### WORK TO COMPLETE
Every line below needs to be printed again exactly, without any of its pictures.

### MATERIAL PROVIDED

*** Block opens ***

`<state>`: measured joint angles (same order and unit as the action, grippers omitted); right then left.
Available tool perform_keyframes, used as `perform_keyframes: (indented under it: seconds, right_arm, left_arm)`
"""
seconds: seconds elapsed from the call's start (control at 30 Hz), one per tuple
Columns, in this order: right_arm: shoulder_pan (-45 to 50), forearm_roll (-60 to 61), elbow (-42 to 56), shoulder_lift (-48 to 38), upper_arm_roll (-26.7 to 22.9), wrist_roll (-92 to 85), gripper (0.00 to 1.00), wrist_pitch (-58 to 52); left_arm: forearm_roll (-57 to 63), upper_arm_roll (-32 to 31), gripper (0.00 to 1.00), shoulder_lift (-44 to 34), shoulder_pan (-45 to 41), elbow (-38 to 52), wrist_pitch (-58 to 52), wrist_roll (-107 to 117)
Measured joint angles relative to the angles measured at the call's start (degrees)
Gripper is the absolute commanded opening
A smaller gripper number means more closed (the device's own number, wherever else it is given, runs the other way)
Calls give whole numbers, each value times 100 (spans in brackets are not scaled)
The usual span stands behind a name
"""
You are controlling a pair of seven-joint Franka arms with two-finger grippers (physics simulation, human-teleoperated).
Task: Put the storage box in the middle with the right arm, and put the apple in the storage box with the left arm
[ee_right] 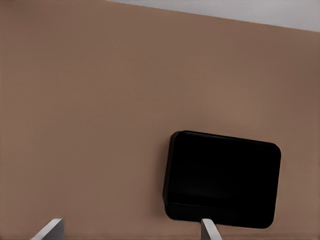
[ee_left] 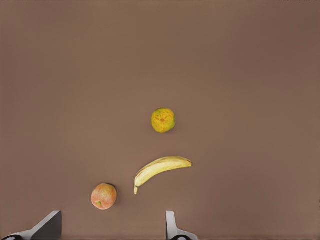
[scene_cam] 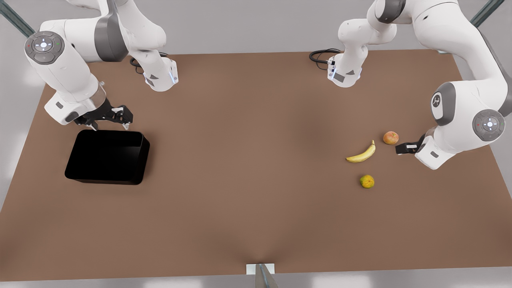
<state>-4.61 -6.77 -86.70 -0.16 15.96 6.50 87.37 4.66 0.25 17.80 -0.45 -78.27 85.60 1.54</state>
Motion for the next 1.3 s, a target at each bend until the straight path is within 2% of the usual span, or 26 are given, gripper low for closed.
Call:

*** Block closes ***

### YOUR RESPONSE
`<state>`: measured joint angles (same order and unit as the action, grippers omitted); right then left.
Available tool perform_keyframes, used as `perform_keyframes: (indented under it: seconds, right_arm, left_arm)`
"""
seconds: seconds elapsed from the call's start (control at 30 Hz), one per tuple
Columns, in this order: right_arm: shoulder_pan (-45 to 50), forearm_roll (-60 to 61), elbow (-42 to 56), shoulder_lift (-48 to 38), upper_arm_roll (-26.7 to 22.9), wrist_roll (-92 to 85), gripper (0.00 to 1.00), wrist_pitch (-58 to 52); left_arm: forearm_roll (-57 to 63), upper_arm_roll (-32 to 31), gripper (0.00 to 1.00), shoulder_lift (-44 to 34), shoulder_pan (-45 to 41), elbow (-38 to 52), wrist_pitch (-58 to 52), wrist_roll (-107 to 117)
Measured joint angles relative to the angles measured at the call's start (degrees)
Gripper is the absolute commanded opening
A smaller gripper number means more closed (the device's own number, wherever else it is given, runs the other way)
Calls give whole numbers, each value times 100 (spans in brackets are not scaled)
The usual span stands behind a name
"""
You are controlling a pair of seven-joint Franka arms with two-finger grippers (physics simulation, human-teleoperated).
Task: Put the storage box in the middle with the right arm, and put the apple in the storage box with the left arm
[ee_right] 
[ee_left] 
[scene_cam] 
<state>-4.61 -6.77 -86.70 -0.16 15.96 6.50 87.37 4.66 0.25 17.80 -0.45 -78.27 85.60 1.54</state>
Motion for the next 1.3 s, a target at each bend until the straight path is within 2% of the usual span, or 26 are given, gripper low for closed.
Call:

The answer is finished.